Qu'attendez-vous comme mesure de réparation, puisque c'est laissé à la libre appréciation du gouvernement, et qu'entre maintenant et fin 2022, il y aura une élection présidentielle ?

En fait, ce jugement, c'est une épée de Damoclès sur le prochain président ou la prochaine présidente de la République. Il ne pourra pas ignorer cette décision qui n'est pas liée à ce gouvernement. C'est une condamnation de l'État. On sait très bien ce qu'il faut faire, encore plus vu la convention citoyenne. Les trois principaux secteurs d'émission de gaz à effet de serre sont le transport, l'agriculture et le bâtiment. Et ça, c'est à peu près le contraire de ce qui a été présenté cette semaine par le président de la République. J'ai essayé de ne pas être trop narquoise et de ne pas me dire qu'il regrettait de ne pas être né 30 ans plus tôt, mais je crois qu'il y a un grand déni. Il se dit qu'on va faire comme autrefois pour ne pas affronter la réalité qui est celle d'une catastrophe climatique qui impose de ne pas refaire voler des avions supersoniques comme au 20e siècle, mais de trouver des nouvelles solutions sobres en carbone. La France 2030 du président de la République, si on suit son planning, ce sera une France qui vivra des sécheresses, des tornades, des inondations comme on n'en a jamais vues. Mais en utilisant toutes les clés de la démocratie, on va y arriver parce qu'on doit y arriver. On n'a pas le choix avec la catastrophe climatique. Soit ce sera vraiment terrible pour tout le monde, soit on arrive à appuyer les pieds sur le frein et à prendre le virage.
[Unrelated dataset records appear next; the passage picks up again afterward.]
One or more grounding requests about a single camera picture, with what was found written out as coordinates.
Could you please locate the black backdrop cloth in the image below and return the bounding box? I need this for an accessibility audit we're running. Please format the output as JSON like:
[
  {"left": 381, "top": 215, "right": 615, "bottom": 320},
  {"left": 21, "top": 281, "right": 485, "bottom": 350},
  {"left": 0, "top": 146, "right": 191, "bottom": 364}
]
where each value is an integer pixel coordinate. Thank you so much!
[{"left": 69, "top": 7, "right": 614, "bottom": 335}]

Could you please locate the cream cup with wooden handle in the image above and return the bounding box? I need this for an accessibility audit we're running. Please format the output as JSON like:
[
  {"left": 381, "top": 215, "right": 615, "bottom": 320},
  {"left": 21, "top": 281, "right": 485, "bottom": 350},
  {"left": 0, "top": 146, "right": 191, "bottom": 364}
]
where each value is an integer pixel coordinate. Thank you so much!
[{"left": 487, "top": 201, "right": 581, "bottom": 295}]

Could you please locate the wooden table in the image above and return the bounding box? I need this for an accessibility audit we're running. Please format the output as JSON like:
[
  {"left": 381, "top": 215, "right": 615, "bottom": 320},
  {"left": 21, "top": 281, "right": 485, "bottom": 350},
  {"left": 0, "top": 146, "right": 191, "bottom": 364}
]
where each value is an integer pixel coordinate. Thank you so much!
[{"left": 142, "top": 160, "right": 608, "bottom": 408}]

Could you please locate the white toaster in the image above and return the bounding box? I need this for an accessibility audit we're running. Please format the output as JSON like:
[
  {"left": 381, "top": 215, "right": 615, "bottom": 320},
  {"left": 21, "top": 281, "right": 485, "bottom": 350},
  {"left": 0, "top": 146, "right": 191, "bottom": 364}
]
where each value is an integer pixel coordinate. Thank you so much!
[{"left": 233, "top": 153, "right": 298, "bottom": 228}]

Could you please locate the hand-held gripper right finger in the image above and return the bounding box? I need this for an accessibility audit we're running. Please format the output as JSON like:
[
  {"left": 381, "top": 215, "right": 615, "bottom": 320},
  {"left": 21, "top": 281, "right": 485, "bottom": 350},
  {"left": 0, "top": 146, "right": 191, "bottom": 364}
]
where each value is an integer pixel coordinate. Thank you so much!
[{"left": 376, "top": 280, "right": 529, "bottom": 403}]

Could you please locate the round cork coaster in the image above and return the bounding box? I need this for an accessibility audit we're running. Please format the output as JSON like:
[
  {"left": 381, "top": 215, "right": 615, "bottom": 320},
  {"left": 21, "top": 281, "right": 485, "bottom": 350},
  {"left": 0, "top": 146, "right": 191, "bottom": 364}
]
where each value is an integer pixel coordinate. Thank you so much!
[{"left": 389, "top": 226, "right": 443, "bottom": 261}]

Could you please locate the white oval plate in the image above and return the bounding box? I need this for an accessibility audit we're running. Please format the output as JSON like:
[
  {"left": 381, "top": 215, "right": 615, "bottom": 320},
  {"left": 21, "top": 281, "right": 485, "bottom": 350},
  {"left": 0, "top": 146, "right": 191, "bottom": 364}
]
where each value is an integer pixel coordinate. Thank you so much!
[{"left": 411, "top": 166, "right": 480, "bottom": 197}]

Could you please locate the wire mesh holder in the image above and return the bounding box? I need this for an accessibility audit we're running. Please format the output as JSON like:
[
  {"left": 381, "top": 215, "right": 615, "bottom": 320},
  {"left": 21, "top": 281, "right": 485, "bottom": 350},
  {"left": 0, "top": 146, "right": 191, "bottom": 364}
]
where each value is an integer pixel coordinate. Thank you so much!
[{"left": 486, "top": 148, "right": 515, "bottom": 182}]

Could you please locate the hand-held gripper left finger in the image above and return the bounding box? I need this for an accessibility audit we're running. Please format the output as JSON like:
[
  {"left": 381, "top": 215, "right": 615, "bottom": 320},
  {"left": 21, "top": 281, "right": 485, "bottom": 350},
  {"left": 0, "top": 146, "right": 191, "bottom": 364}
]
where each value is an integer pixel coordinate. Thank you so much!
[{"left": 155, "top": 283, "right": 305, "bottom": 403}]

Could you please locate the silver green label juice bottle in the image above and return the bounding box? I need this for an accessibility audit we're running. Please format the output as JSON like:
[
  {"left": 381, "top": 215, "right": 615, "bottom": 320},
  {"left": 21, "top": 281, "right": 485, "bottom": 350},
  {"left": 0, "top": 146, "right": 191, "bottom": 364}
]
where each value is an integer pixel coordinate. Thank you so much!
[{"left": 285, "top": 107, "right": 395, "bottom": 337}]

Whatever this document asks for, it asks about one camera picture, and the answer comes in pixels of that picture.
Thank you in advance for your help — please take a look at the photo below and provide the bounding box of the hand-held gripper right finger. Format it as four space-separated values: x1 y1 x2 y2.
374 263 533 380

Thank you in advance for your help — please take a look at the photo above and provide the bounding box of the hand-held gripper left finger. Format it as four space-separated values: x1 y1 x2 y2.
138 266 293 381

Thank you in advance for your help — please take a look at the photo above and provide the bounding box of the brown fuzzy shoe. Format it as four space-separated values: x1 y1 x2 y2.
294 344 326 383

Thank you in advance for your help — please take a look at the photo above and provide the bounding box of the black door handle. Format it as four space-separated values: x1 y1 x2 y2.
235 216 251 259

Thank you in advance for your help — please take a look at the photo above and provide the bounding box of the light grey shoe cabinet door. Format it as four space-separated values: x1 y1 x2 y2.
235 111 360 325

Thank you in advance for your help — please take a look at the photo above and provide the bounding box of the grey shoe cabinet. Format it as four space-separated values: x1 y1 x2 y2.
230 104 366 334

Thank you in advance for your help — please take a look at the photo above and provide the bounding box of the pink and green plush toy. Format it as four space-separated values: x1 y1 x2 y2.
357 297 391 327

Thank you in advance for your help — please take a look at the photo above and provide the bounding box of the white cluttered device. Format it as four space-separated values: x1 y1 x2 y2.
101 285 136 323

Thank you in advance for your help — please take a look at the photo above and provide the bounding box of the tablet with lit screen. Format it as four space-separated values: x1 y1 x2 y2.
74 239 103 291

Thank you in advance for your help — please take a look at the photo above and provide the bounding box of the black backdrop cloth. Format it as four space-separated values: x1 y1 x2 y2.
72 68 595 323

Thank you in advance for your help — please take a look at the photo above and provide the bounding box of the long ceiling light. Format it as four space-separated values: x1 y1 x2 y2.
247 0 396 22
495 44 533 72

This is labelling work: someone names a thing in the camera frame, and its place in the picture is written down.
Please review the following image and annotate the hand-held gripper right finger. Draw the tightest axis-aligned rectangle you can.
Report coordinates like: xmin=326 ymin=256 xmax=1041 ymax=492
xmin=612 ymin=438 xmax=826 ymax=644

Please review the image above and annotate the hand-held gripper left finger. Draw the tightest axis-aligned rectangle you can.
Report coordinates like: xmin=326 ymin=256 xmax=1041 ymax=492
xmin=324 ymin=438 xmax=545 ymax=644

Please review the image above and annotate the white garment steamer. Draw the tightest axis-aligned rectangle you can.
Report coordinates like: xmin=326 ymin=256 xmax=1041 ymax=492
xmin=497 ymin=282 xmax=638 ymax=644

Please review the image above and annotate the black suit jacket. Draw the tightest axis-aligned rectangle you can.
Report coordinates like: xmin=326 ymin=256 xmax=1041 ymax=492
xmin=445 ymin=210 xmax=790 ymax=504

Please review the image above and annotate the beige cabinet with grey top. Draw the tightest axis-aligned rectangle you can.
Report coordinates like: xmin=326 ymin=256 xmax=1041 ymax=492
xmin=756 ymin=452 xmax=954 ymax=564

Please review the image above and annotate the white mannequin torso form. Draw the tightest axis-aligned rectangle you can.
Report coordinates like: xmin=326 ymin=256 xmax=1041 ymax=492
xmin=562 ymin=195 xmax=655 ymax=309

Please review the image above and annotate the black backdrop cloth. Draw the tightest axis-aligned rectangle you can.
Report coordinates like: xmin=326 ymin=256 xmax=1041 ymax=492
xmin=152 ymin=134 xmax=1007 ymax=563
Vous qui avez été ministre, ce genre de décision peut-il vraiment faire peur et contraindre un gouvernement ?

Le sujet ce n'est pas de faire peur, c'est de faire agir. Déjà, ils sont très vexés. Le ministre de l'époque disait qu'on ne règle pas ça à la barre d'un tribunal. Tout le monde se gaussait en disant qu'il n'y aurait jamais une décision. Force est de constater que maintenant, la réalité, elle est là. Elle est écrite sur le papier du tribunal administratif. Le deuxième point, c'est que pour faire bouger les politiques, il faut que l'étau démocratique se resserre par le vote. C'est la nouvelle étape de l'affaire du siècle. On l'a dit : "Pas de climat, pas de mandat". Nous allons demander aux futurs candidats qui veulent gouverner l'État comment ils comptent faire pour se conformer à ce jugement. On sera en capacité de parler très fortement de ce que signifie ou pas leur programme et leurs engagements.